Quek, S., Hadermann, A., Wu, Y. et al.
Diverse RNA viruses of parasitic nematodes can elicit antibody responses in vertebrate hosts. Nat Microbiol (2024). https://doi.org/10.1038/s41564-024-01796-6

Copyright: © 2024 The authors.
Published by Springer Nature. Open access.
Reprinted under a Creative Commons Attribution 4.0 International license (CC BY 4.0)

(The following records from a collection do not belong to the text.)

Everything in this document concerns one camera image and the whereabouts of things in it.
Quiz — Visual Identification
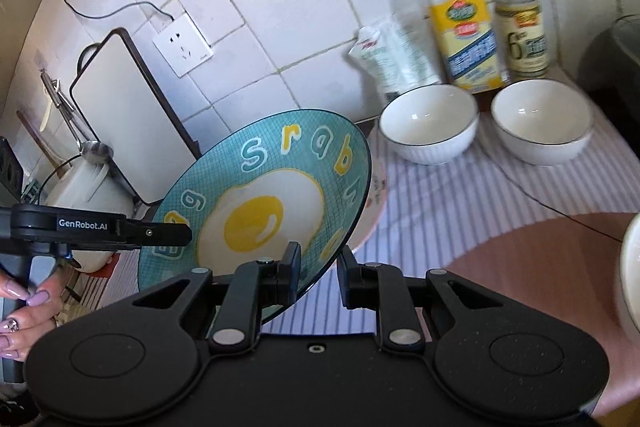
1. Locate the white wall socket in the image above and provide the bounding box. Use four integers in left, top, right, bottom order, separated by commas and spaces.
152, 11, 215, 79

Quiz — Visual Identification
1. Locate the white seasoning pouch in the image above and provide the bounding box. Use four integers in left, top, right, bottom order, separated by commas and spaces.
349, 14, 444, 102

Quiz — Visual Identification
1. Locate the dark pot with glass lid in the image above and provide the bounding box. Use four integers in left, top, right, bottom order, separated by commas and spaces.
576, 14, 640, 108

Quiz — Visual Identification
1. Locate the yellow label oil bottle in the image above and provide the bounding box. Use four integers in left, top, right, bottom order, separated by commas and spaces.
407, 0, 512, 108

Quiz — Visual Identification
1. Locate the person's left hand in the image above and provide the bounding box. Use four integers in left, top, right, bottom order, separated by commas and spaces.
0, 267, 72, 363

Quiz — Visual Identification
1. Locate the blue fried egg print plate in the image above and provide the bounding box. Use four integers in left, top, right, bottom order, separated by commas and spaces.
137, 108, 373, 323

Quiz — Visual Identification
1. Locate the white electric cooker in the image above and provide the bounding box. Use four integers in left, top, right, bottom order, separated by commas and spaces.
41, 152, 127, 273

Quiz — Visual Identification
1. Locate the white ceramic plate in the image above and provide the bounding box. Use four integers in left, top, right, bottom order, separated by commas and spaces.
345, 167, 388, 254

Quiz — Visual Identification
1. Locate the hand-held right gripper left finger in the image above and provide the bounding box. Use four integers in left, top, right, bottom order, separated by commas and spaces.
131, 241, 303, 357

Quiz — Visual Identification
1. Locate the metal ladle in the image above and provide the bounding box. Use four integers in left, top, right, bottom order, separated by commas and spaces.
40, 69, 114, 164

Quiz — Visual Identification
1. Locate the clear vinegar bottle yellow cap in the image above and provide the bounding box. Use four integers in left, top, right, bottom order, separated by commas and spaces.
479, 0, 551, 82

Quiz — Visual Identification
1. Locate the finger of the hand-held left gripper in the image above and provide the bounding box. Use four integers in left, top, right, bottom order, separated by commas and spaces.
125, 220, 194, 252

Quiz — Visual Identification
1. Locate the white bowl with dark rim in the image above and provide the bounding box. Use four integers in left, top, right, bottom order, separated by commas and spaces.
617, 212, 640, 348
490, 79, 595, 166
378, 85, 480, 166

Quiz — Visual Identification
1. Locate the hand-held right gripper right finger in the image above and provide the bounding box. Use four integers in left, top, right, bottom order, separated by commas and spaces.
336, 251, 507, 356

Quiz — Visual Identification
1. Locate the white cutting board dark frame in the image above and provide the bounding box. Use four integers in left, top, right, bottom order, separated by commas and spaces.
68, 28, 202, 208

So, if you reject the evolutionary explanation of these viruses-nematode associations in favour of a creationist 'intelligent [sic] design' explanation you must assume the designer intended the consequences of its design since it is axiomatic of the creationist cult that the designer is a perfect, omniscient god for whom the consequences of its design must have been known in advance and so were designed with that function in mind.

And of course we can dismiss the childish nonsense about 'genetic entropy; causing 'devolution' [sic] because these viruses are clearly gaining an advantage in infecting the nematodes because that gives them easy access to their vertebrate hosts, and anything which conveys an advantage is evolution, not 'devolution'. Only someone ignorant of evolution would fall for such biologically nonsensical excuse for parasites, as any biologist worthy of the term would have known before he came up with it.

So, the question remains unanswered by creationists - is this an example of malevolent design, or of evolution?